Vivek Goyal <vgoyal@xxxxxxxxxx> writes:

> On Tue, Feb 08, 2011 at 09:35:15AM -0800, Eric W. Biederman wrote:
>> Vivek Goyal <vgoyal@xxxxxxxxxx> writes:
>>
>> > On Thu, Feb 03, 2011 at 05:08:01PM -0500, Seiji Aguchi wrote:
>> >> Hi Eric,
>> >>
>> >> Thank you for your prompt reply.
>> >>
>> >> I would like to consider "Needs in enterprise area" and "Implementation of kmsg_dump()" separately.
>> >>
>> >> (1) Needs in enterprise area
>> >> In case of kdump failure, we would like to store kernel buffer to NVRAM/flush memory
>> >> for detecting root cause of kernel crash.
>> >>
>> >> (2) Implementation of kmsg_dump
>> >> You suggest to review/test cording of kmsg_dump() more.
>> >>
>> >> What do you think about (1)?
>> >> Is it acceptable for you?
>> >
>> > Ok, I am just trying to think loud about this problem and see if something
>> > fruitful comes out which paves the way forward.
>> >
>> > - So ideally we would like kdump_msg() to be called after crash_kexec() so
>> > that any unaudited (third party modules), unreliable calls do not
>> > compromise the realiability of kdump operation.
>> >
>> > But hitachi folks seems to be wanting to save atleast kernel buffers
>> > somwhere in the NVRAM etc because they think that kdump can be
>> > unreliable and we might not capture any information after the crash.

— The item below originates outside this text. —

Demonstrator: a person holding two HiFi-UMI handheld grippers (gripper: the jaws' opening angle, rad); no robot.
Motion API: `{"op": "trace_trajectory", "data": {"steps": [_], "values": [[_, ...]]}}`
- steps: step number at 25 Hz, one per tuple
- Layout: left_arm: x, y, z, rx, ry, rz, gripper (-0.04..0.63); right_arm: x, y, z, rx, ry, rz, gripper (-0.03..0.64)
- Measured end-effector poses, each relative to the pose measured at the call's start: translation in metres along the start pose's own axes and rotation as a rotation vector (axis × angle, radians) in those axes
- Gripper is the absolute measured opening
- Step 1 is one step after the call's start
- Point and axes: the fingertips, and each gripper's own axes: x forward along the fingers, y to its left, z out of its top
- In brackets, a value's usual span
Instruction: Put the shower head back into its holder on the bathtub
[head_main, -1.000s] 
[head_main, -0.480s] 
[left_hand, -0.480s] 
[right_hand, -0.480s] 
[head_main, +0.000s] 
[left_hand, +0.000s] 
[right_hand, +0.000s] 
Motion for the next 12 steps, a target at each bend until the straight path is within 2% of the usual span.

So
>> > they kind of want two mechanisms in place. One is light weight which
>> > tries to save kernel buffers in NVRAM and then one heavy weight one
>> > which tries to save the entire/filtered kernel core.
>> >
>> > Personally I am not too excited about the idea but I guess I can live
>> > with it. We can try to audit atleast in kernel module and for external
>> > modules we don't have much control and live with the fact that if
>> > modules screw up, we don't capture the dump.
>> >
>> > Those who don't want this behavior can do three things.
>> >
>> > - Disable kdump_msg() at compile time.
>> > - Do not load any module which registers for kdump_msg()
>> > - Implement a /proc tunable which allows controlling this
>> > behavior.
>> >
>> > - Ok, having said why do we want it, comes the question of how to
>> > do it so that it works reasonably well.
>> >
>> > - There seems to be on common requirement of kmsg_dump() and kdump()
>> > and that is stop other cpus reliably (use nmi if possible). Can
>> > we try to share this code between kmsg_dump and crash_kexec(). So
>> > something like as follows.
>> >
>> > - panic happens
>> > - Do all the activities related to printing panic string and
>> > stack dump.
>> > - Stop other cpus.
>> > - This can be probably be done with the equivalent of
>> > machine_crash_shutdown() function. In fact this function
>> > can probably be broken down in two parts. First part
>> > does shutdown_prepare() where all other cpus are shot
>> > down and second part can do the actual disabling of
>> > LAPIC/IOAPIC and saving cpu registers etc.
>> >
>> > if (mutex_trylock(some_shutdown_mutex)) {
>> > /* setp regs, fix vmcoreinfo etc */
>> > crash_kexec_prepare();
>> > machine_shutdown_prepare();
>> > kdump_msg();
>> > crash_kexec_execute()
>> > /* Also call panic_notifier_list here ? */
>> > }
>> >
>> > crash_kexec_prepare () {
>> > crash_setup_regs(&fixed_regs, regs);
>> > crash_save_vmcoreinfo();
>> > }
>> >
>> > crash_kexec_execute() {
>> > /* Shutdown lapic/ioapic, save this cpu register etc */
>> > machine_shutdown();
>> > machine_kexec()
>> > }
>> >
>> > So basically we break down machine_shutdown() function in two parts
>> > and start sharing common part between kdump_msg(), crash_kexec and
>> > possibly panic_notifiers.
>> >
>> > If kdump is not configured, then after executing kdump_msg() and panic
>> > notifiers, we should either be sitting in tight loop with interrupt
>> > enabled for somebody to press Ctrl-boot or reboot system upon lapse
>> > of panic_timeout().
>> >
>> > Eric, does it make sense to you?
>>
>> kexec on panic doesn't strictly require that we stop other cpus.
>
> Yes but it is desirable.
>
> - We don't want cpus to be scribbling on old memory and possibly on
> new kernel's memory also in case of corrupted pointer and crash
> the freshly booted kernel (New kerenl's memory is mapped in old
> kernel)
>
> - We don't want other cpus to complete panic() and jump to BIOS or
> lead to some kind of triple fault and reset the system etc.
>
> So that would suggest to be robust, stopping other cpus is required.
>
> On a side note, kdump_msg() hook is present in emergency_reboot() too.
> So if these paths are not properly designed, then system might not
> even reboot automatically even if panic_timeout() has been specified.

Ouch! Ouch! Ouch!

emergency_restart is just supposed to be the restart bits, so
that it always works! We wouldn't need to use emergency restart
if we could trust the normal hardware shutdown code. Sigh.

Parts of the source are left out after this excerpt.